St Patrick’s Cathedral Park
Often forgotten in favour of more famous parks, the green space surrounding St Patrick’s Cathedral is filled with plenty of flowers (including fragrant hyacinths) throughout the spring and summer months. In fact, it’s easily one of the best places to see spring blossom in Dublin. Best visited on a sunny day, this park makes for the perfect spot to hang out with friends or enjoy a picnic outdoors.
Ruins of St Kevin’s Church
As an abandoned church with oodles of history that has since been transformed into a public park, the haunting ruins of St Kevin’s Church are well worth a visit on any trip to the Camden area of the city.

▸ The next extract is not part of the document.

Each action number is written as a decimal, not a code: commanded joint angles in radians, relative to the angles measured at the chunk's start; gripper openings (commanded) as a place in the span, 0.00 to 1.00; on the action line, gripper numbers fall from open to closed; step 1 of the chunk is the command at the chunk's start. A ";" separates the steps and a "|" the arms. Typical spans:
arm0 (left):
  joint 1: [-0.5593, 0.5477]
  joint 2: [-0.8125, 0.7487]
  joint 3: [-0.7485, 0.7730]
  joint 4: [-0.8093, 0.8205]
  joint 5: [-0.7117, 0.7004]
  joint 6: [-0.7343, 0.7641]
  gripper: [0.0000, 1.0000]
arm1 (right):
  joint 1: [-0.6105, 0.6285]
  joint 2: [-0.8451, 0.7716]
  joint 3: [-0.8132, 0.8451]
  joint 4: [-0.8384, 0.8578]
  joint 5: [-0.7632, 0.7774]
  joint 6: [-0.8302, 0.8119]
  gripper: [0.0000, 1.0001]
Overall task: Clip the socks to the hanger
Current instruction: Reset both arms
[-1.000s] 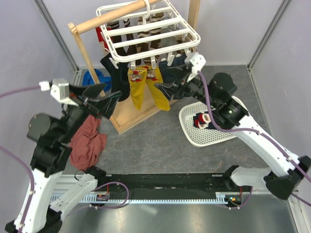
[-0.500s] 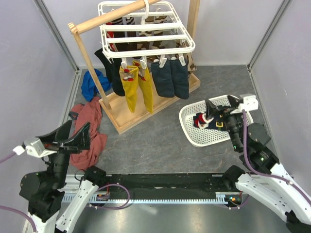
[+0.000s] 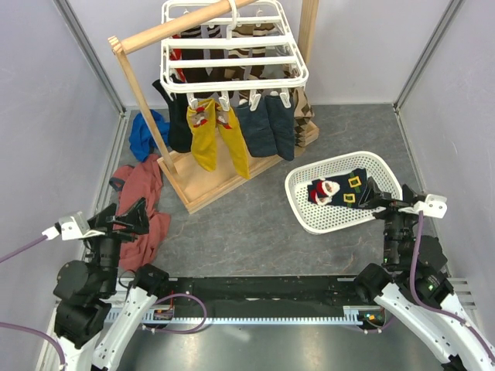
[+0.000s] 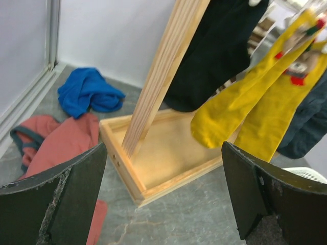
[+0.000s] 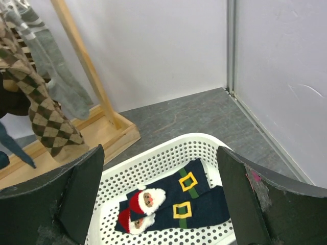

While elsewhere in the district is home to a canal, and countless hipster coffee shops, St Kevin’s Park provides a moment of calm for those seeking a quiet spot.
The 17th-century graveyard of Huguenot Cemetery (known in French as Cimetière Huguenot de Dublin) is situated in the very heart of town and dates all the way back to 1693, and the people buried in the cemetery are descendants of the Huguenots, a once-persecuted religious group who fled France.
Unfortunately, the cemetery is closed to visitors full-time. However, it can still be glimpsed through wrought-iron gates on Merrion Street, just a short walk from St Stephen’s Green. Getting a little lost in Dublin is how I first caught a peek of the 17th-century burial site!
Oscar Wilde Statue
The rather amusingly appointed Oscar Wilde is a nod to the literary nature of Dublin. Situated in a park just across from the Georgian residence where the acclaimed writer once lived, the colourful life-sized statue is well worth a peek on any wander through Merrion Square.
Saint Valentine’s Relics (Whitefriar Church)
Of all the secret spots in Dublin listed in this article, the relics of Saint Valentine may well be the most unusual. But yes, the real Saint Valentine is said to be buried in Whitefriar Church and a small plaque and ornately decorated shrine now announce the location of his remains.